The Donner Triathlon Events take place over two days in July with a Sprint distance triathlon, Open Water Swims and Kids triathlons taking place on Saturday; and the Olympic and Half Ironman distance triathlons and Aquabike events taking place on Sunday. This year, I had the pleasure of competing in two of those events – the Sprint and Olympic distance triathlons.
While I’ve competed in the Sprint every year since 2014, 2017 was my first time participating in the Olympic distance as well. How did this come about? Well, in the midst of Snowmageddon 2016/2017, when we had 10 foot snow berms in front of our house, no power and a house full of kids who hadn’t been to school in about a month, my friend Cortney and I got to drinking some wine.
Shocking, truly shocking – I know.
Long story, short, I peer pressured her and her husband, Jeff into signing up for the Donner Lake Tri. I either didn’t specify which distance, or she decided to raise my peer pressure bet; thus she signed up for the Olympic Distance. I am a sucker for peer pressure so upon hearing that she signed up for the Olympic, I decided to followed suit.
The prolonged winter made training interesting to say the least. Running in snow and ice turned into running in slush and mud turned into running on dirt. Throw in a few “real” road rides, lots of towing my daughter on our tandem attachment, a decent amount of swimming at the Truckee Rec Center and a few open water swim sessions at West End Beach and voila -Tri Training Truckee Mom style.
Fast forward to event days…
Sprint Triathlon – Saturday July 22, 2017
The Donner Lake Sprint course is comprised of a ¼ mile swim, followed by a 6 mile ride and a 2 mile run. This race has become one of my “benchmark” races. By that, I mean that I participate in the race every year and try to improve upon my performance from the year before. I love this race, because it’s short, but challenging and it’s in my back yard, figuratively speaking.
Arriving on the scene the morning of the race, with my gear and bike in tow, I was greeted by lovely volunteers ready to adorn me with a Sharpie. Although the body marking really isn’t necessary anymore due to timing chips, I love that this tradition carries on – my bib number on my arm and my age on my calf somehow makes it feel all the more fun and exciting. The body-marking ritual complete, I proceeded into the transition area and began the process of racking my bike and laying out my gear.
The energy and excitement was palpable from the athletes and spectators and I found that adrenaline was starting to pump through my veins in anticipation.
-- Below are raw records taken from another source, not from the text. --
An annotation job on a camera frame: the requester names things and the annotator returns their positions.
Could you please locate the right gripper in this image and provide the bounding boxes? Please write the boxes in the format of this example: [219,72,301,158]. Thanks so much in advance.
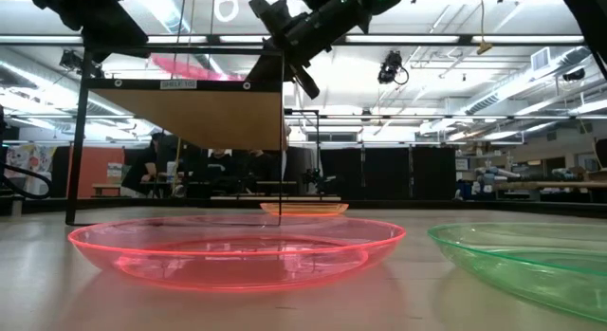
[245,0,374,101]

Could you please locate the transparent pink plastic plate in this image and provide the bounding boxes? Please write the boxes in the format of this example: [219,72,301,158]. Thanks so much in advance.
[67,213,408,293]
[150,54,244,82]

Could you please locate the transparent orange plastic plate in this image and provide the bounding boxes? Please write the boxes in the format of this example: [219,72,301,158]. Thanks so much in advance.
[259,201,350,217]

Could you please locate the transparent green plastic plate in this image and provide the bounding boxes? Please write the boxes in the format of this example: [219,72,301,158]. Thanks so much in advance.
[426,221,607,324]

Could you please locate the white shelf label sticker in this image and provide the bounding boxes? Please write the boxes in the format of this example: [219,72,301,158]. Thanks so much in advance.
[159,79,198,91]

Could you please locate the black overhead light bar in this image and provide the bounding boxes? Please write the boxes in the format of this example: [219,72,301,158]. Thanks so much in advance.
[0,33,589,46]

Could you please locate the person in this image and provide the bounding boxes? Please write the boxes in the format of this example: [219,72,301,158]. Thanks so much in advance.
[120,131,187,198]
[206,148,238,180]
[244,148,282,180]

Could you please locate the small black background robot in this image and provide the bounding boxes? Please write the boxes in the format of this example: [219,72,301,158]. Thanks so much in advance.
[302,167,337,195]

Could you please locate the wooden background tabletop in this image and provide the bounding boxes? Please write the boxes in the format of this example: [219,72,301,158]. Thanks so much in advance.
[210,193,342,203]

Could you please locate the black curtain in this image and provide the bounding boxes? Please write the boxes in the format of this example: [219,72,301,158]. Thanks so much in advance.
[320,146,457,202]

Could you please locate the green white boxes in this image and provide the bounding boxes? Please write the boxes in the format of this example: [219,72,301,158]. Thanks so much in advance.
[106,162,132,183]

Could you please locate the wooden background bench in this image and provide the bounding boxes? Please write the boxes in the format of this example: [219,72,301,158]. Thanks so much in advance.
[92,181,123,198]

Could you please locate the red partition panel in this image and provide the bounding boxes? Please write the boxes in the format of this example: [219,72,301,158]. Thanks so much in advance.
[67,146,126,199]

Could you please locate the white air vent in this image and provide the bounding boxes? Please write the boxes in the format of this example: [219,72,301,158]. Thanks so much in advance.
[530,46,552,73]

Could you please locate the cluttered background workbench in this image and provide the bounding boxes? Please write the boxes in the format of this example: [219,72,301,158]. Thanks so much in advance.
[467,167,607,203]

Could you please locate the black background frame stand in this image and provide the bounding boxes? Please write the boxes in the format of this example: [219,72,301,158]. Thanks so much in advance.
[284,107,322,202]

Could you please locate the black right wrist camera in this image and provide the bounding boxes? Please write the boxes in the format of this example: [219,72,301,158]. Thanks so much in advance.
[248,0,291,38]

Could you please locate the white hanging ring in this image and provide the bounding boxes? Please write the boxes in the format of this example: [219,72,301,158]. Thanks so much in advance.
[212,0,241,24]

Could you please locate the wooden shelf with black frame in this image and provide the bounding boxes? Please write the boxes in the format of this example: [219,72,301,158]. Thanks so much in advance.
[64,46,288,228]

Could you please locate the black ceiling camera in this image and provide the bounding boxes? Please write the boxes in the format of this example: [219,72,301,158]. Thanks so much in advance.
[59,48,104,80]
[377,49,411,85]

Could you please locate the silver ventilation duct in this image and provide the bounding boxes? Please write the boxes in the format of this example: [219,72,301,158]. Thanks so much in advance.
[120,0,238,81]

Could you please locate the yellow hanging hook cable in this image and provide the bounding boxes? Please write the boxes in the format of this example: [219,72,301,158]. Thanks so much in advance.
[476,0,494,56]

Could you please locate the black table frame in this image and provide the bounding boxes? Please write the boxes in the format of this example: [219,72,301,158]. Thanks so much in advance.
[0,196,607,219]

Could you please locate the black curved cable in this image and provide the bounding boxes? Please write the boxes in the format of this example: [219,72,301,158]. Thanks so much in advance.
[0,162,54,200]

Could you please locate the colourful wall poster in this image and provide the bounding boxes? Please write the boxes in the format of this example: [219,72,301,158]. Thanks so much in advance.
[3,143,57,193]
It was only 6:30am and my wave wasn’t going to start for over an hour. In order to calm nerves and stop my adrenaline from wearing off before the race even started, I put my hoodie on, put my earbuds in and tuned out of the surrounding activity.
Under cloak and headphone, I walked over to the water’s edge to get a bit of quiet and take in the scenery. I’m a Truckee local so I’m spoiled in that I enjoy these views on a regular basis, but I’m still in awe each and every time I swim, ride or run in or around Donner Lake. The scenery couldn’t be more beautiful. The lake is surrounded by granite and pine, and this time of morning, the water was glassy.
Just before the 7:30am race start, the transition area was cleared and we all made our way to the shoreline in anticipation of the race start. Right on time, men 49 & under were sent into the water. Ten minutes later, my race began amongst fellow women in wetsuits and pink swim caps.
The water temperature is right around the same as the air temperature, if not a little warmer, at this time of day, so the swim is really pleasant and it’s not a shock to the system. In a quarter mile, it’s not really possible to “settle in”, but unlike previous years, I found my groove in the water right away and swam the course in 7:48.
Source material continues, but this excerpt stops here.